» Requirement
Every line of the listing below should be written out exactly.

» Data extract
________________

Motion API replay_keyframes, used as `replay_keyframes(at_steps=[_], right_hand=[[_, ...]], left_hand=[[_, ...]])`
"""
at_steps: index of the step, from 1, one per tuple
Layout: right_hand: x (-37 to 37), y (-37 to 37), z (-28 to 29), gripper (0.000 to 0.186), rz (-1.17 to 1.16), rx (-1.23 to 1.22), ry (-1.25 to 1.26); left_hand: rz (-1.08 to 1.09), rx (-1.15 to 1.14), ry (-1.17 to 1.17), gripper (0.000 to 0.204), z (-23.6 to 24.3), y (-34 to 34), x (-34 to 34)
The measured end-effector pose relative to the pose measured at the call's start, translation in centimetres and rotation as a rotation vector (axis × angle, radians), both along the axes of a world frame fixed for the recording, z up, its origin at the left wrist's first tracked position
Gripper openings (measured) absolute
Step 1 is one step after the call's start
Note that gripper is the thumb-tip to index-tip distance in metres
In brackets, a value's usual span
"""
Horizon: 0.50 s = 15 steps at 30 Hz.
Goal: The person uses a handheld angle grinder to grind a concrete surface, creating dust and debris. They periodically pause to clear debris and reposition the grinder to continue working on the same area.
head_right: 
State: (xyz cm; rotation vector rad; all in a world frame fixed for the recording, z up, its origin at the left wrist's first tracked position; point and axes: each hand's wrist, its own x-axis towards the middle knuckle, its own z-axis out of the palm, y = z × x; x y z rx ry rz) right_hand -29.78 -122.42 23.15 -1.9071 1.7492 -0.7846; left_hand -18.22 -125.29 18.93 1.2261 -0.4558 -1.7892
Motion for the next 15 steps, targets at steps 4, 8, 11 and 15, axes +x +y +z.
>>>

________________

» Result
Motion API replay_keyframes, used as `replay_keyframes(at_steps=[_], right_hand=[[_, ...]], left_hand=[[_, ...]])`
"""
at_steps: index of the step, from 1, one per tuple
Layout: right_hand: x (-37 to 37), y (-37 to 37), z (-28 to 29), gripper (0.000 to 0.186), rz (-1.17 to 1.16), rx (-1.23 to 1.22), ry (-1.25 to 1.26); left_hand: rz (-1.08 to 1.09), rx (-1.15 to 1.14), ry (-1.17 to 1.17), gripper (0.000 to 0.204), z (-23.6 to 24.3), y (-34 to 34), x (-34 to 34)
The measured end-effector pose relative to the pose measured at the call's start, translation in centimetres and rotation as a rotation vector (axis × angle, radians), both along the axes of a world frame fixed for the recording, z up, its origin at the left wrist's first tracked position
Gripper openings (measured) absolute
Step 1 is one step after the call's start
Note that gripper is the thumb-tip to index-tip distance in metres
In brackets, a value's usual span
"""
Horizon: 0.50 s = 15 steps at 30 Hz.
Goal: The person uses a handheld angle grinder to grind a concrete surface, creating dust and debris. They periodically pause to clear debris and reposition the grinder to continue working on the same area.
head_right: 
State: (xyz cm; rotation vector rad; all in a world frame fixed for the recording, z up, its origin at the left wrist's first tracked position; point and axes: each hand's wrist, its own x-axis towards the middle knuckle, its own z-axis out of the palm, y = z × x; x y z rx ry rz) right_hand -29.78 -122.42 23.15 -1.9071 1.7492 -0.7846; left_hand -18.22 -125.29 18.93 1.2261 -0.4558 -1.7892
Motion for the next 15 steps, targets at steps 4, 8, 11 and 15, axes +x +y +z.
>>>

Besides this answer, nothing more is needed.